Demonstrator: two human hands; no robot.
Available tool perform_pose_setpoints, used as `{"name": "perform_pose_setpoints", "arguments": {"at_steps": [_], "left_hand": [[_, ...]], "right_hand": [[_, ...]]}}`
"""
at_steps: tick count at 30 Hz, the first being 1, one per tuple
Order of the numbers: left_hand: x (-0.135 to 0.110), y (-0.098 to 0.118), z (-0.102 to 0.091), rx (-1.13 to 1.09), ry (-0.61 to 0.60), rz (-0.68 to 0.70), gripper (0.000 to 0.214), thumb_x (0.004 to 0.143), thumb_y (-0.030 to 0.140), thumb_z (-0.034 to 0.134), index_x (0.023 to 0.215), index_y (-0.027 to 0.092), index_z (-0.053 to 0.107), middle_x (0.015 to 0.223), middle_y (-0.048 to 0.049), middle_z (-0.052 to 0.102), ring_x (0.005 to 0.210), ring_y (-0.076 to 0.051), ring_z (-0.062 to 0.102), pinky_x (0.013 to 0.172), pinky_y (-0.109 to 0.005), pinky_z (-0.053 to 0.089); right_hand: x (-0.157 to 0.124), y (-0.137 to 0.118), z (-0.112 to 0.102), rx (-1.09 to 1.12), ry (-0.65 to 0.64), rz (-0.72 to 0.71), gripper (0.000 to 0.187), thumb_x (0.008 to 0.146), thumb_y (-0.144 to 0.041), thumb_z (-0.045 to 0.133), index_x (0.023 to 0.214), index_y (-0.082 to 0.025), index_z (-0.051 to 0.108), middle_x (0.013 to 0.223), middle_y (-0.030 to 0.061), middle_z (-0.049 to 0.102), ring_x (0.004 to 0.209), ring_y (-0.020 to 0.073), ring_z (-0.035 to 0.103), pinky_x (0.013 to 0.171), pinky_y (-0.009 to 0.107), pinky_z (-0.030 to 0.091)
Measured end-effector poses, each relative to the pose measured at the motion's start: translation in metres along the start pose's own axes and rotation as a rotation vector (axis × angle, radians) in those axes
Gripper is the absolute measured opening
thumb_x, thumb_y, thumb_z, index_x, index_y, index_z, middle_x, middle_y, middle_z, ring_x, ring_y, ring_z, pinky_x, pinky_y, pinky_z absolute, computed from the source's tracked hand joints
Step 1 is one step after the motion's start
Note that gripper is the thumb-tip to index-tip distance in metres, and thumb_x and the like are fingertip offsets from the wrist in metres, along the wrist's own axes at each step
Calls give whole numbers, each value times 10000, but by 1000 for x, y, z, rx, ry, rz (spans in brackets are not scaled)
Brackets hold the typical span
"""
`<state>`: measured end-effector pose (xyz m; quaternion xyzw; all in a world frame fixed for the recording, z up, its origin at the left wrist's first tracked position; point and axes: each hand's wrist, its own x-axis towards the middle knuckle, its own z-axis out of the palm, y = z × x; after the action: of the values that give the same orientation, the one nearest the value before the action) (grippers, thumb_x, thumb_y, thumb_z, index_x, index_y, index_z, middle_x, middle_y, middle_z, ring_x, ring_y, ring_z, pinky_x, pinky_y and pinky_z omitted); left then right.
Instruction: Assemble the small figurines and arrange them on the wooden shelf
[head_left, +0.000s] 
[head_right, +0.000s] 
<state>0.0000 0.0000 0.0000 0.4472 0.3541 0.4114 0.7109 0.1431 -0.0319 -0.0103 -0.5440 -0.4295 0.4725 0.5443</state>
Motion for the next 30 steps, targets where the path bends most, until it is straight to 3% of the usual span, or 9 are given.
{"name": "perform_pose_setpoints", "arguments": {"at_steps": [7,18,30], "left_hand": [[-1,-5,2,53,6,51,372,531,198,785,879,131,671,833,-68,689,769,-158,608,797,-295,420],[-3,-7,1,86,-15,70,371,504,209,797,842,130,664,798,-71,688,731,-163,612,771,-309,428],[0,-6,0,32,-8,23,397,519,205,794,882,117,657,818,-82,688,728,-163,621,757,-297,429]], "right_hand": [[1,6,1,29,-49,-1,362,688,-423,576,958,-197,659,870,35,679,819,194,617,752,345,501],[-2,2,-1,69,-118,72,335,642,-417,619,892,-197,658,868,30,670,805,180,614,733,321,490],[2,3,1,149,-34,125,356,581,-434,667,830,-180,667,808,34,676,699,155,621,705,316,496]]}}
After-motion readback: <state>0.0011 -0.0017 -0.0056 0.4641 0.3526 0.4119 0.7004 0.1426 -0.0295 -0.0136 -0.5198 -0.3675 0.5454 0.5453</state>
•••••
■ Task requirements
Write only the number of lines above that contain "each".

■ Answer box
4